A few years back I was asked to cover a couple of sessions for a ministry training course. One of the sessions was on “failure.” The request came with a couple of those expected awkward jokes along the lines of “we aren’t picking you for any specific reason.” Indeed, at the time, arguably I’d not particularly experienced real failure in ministry. By which I don’t mean that I’d never experienced failure or that everything we had tried had worked. However, at the time, things seemed to be going positively. Our church was growing. We were seeing congregations multiply, we were planting. There was of course a crash to come when I was hit by depression and that coincided with an incredible time of trial when everything was thrown at us so that my reaction on the day I crashed was “I’ve failed.”
However, I can’t help thinking that the awkward joking around “failure” helps explain something else, at least a little. After I had been off sick with depression, I shared a little of my experience in blog posts and on You Tube. You can listen to the YouTube talks here. I started to get feedback from other pastors, some I knew already, some were new friends, some I either knew or had a feeling had suffered with depression, with others it was a surprise. A common theme was that there was relief and hope that pastors were talking about the subject. Out of that a small website, “Grace in the Depths” was born and then a book, The Pastor With a Thorn in His Side, edited by Steve Kneale, one of the first pastors I know to start talking so openly about the subject. We felt that just sharing our stories was a crucial first step and our reason was simple. There was still a taboo among Christians about talking about mental health. When it came to pastors and leaders, the taboo became worse.
I want to suggest that we can trace this taboo back to the problem of failure and to two linked misconceptions.
Misconceptions about Ministry
The first misconception is about ministry and about pastors and leaders. I’ve talked to people from some cultures who have seen this problem displayed so overtly.

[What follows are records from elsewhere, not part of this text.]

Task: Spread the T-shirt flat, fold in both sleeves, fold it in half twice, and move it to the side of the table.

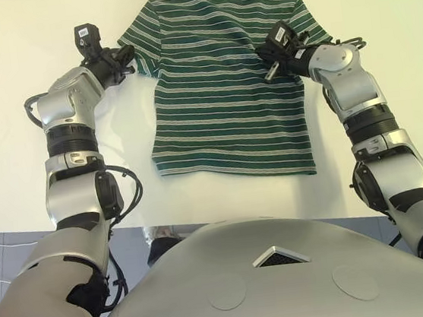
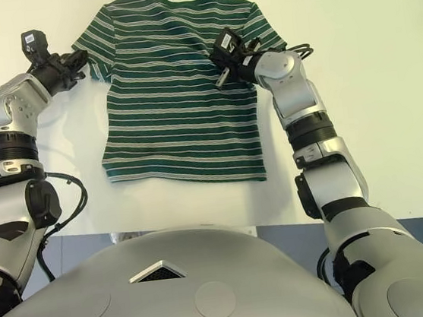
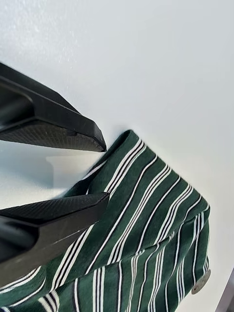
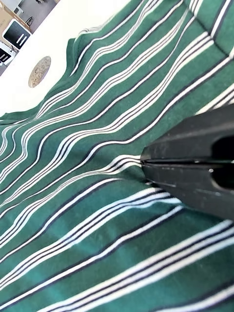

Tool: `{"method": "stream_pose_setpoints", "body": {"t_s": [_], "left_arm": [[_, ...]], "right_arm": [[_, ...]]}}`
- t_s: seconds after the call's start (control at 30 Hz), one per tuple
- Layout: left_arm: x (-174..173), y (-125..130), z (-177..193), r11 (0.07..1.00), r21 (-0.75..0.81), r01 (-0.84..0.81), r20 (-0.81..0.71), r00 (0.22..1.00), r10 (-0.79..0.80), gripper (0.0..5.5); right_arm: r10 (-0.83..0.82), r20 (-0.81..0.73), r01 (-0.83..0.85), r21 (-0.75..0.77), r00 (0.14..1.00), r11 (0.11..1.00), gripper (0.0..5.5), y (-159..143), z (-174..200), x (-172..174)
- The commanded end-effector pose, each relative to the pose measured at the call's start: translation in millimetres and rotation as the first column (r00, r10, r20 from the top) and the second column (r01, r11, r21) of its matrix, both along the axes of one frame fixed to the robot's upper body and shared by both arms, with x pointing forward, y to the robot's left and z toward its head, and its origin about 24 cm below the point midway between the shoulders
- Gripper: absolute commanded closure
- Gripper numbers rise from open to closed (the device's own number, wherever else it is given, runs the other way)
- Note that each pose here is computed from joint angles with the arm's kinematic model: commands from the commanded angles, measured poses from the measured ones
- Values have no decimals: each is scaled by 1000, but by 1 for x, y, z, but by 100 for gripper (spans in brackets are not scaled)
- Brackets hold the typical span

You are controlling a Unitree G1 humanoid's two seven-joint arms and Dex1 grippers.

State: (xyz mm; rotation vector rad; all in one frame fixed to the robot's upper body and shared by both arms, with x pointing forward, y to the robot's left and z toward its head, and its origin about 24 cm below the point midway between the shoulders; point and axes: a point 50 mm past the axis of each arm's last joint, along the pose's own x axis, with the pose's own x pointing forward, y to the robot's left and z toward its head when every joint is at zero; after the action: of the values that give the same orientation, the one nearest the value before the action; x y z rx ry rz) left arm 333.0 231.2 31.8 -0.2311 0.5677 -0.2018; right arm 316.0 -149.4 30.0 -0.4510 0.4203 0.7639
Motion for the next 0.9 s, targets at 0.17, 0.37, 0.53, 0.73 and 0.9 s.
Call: {"method": "stream_pose_setpoints", "body": {"t_s": [0.17,0.37,0.53,0.73,0.9], "left_arm": [[7,-19,-22,986,-156,-61,-162,986,35,442],[14,-15,-12,990,-138,-33,-58,998,25,546],[33,-58,32,968,-216,123,115,988,-100,546],[40,-116,38,970,-128,205,79,977,-196,509],[38,-123,46,964,-73,257,120,961,-247,443]], "right_arm": [[-154,262,140,71,953,988,550,1,36,31],[-310,335,280,135,890,950,550,-24,46,39],[-373,293,358,107,880,928,550,-42,34,33],[-558,106,533,196,823,823,550,-71,28,31],[-652,-159,667,282,742,690,436,-98,19,21]]}}
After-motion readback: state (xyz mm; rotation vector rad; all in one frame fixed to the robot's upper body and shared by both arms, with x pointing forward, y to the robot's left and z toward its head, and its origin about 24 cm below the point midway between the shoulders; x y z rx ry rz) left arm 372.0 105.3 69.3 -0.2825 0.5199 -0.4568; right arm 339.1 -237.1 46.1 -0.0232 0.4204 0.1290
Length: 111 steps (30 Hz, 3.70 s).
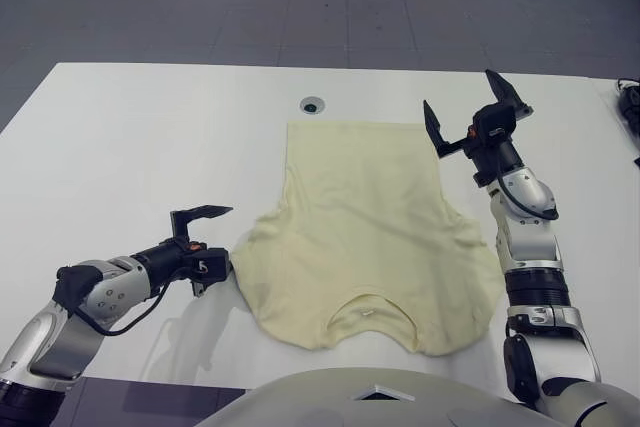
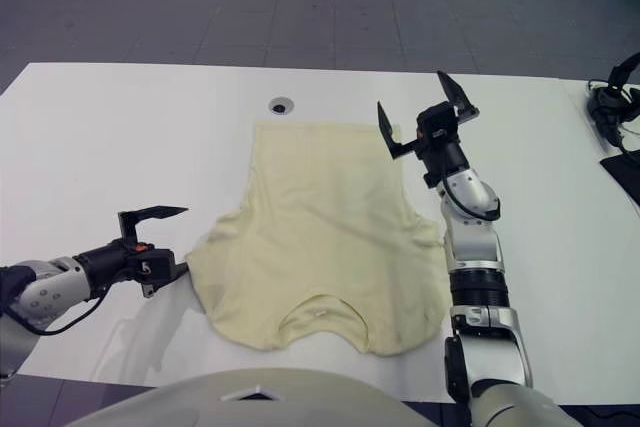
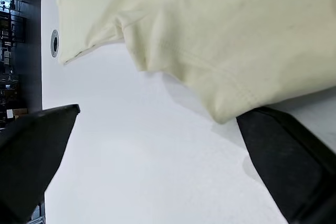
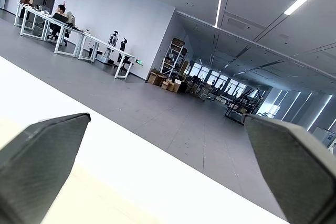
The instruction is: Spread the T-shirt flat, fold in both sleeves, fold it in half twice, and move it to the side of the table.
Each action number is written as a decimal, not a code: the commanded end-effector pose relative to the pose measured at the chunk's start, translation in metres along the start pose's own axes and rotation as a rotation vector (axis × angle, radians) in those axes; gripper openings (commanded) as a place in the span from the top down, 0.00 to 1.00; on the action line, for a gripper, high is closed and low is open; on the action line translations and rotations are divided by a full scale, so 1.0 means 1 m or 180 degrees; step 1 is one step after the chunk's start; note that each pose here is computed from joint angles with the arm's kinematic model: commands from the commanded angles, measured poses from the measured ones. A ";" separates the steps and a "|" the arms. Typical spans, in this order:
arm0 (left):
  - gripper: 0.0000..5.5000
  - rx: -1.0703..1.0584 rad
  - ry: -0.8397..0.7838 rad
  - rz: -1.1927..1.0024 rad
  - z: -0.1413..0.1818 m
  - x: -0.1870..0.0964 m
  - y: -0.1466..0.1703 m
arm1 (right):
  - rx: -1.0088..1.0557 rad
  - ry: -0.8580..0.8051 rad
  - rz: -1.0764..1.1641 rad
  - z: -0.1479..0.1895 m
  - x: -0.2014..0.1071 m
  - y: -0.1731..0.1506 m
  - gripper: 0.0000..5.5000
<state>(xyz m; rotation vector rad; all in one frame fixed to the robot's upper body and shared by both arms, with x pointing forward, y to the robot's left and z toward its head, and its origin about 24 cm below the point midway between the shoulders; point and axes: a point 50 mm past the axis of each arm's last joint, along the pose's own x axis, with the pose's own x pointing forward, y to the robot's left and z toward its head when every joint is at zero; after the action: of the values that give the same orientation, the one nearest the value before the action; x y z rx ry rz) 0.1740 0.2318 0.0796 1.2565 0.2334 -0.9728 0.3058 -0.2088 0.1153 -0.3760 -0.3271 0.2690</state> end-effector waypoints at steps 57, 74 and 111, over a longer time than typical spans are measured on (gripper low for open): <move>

Pastors are expected to be successful because success is a sign of blessing and blessing is a sign of fruitfulness and faith. Pastors therefore must convey strength. I come from a culture where that is less overt and yet there is still an expectation that your pastor should be omnicompetent. They must not be allowed to fail.
Yet the idea of the omnicompetent pastor is a completely at odds with Scripture. The title of our book is part a play on a Smiths’ song title and part a reference to Paul’s words where he describes the thorn in his flesh which he pleaded with God to be removed. God’s response was to insist that his strength was made perfect in weakness. The New Testament model is of weak and imperfect leaders who are completely dependent on God’s grace. Indeed, our chief role might be said to be to model the experience of grace in our lives.
Secondly, if Jesus experienced suffering, then how can we as his followers and under-shepherds expect to go without suffering ourselves? When Christ is not unable to sympathise with our trials and sufferings then how can we expect our pastors to be immune from pain and suffering.
Your pastor is a fellow believer, a sinner saved by grace living alongside you in this fallen world. He does not have any superhuman special powers guaranteeing success in everything. He is not impervious to pain. The only authority he carries is a delegated authority to teach you God’s Word. He best helps you when he too is subject to God’s Word and God’s discipline. He best leads when he does so by setting an example of living under grace.
Misconceptions about depression and illness
The other place where we see a misconception is in terms of depression itself. It is still seen by too many of us to admit that we are weak and have struggled with our mental health. First of all, there is the general problem here. This is particularly so I think where the good and healthy teaching of complementarianism with its expectations on male elders, husbands and fathers to take up their responsibilities has been replaced by a macho Christianity where the mythical idea of Biblical manliness creeps in. It’s bad enough in such contexts to admit to physical weakness never mind mental weakness.
Secondly, there is still a bit of an undercurrent which suggests that depression is a sign of possible moral failure either because the mental illness is itself then failure or it is perceived as a deflection from it. Yet ironically, that viewpoint makes it highly unlikely that a pastor will try and hide behind mental health. Indeed, we are more likely to use the language of burn out and exhaustion. It’s manly to get burnt out and exhausted going full throttle in leadership, less so to get depressed.
As I’ve talked about elsewhere
- There are a number of potential causes for depression so that it is not necessarily evidence of moral failure
- Given what we’ve already said above, admitting to weakness is not in and of itself an admission of failure. It is simply an admission of weakness.
- There are enough stories of mental suffering as well as physical suffering in Scripture, including some of the Psalms to warn us off this kind of assumption.
Scripture and the Gospel should give us enough both to know that when our pastor admits t struggling with depression that this is not in itself failure and that even when he does fail then that is not incompatible with pastoral ministry.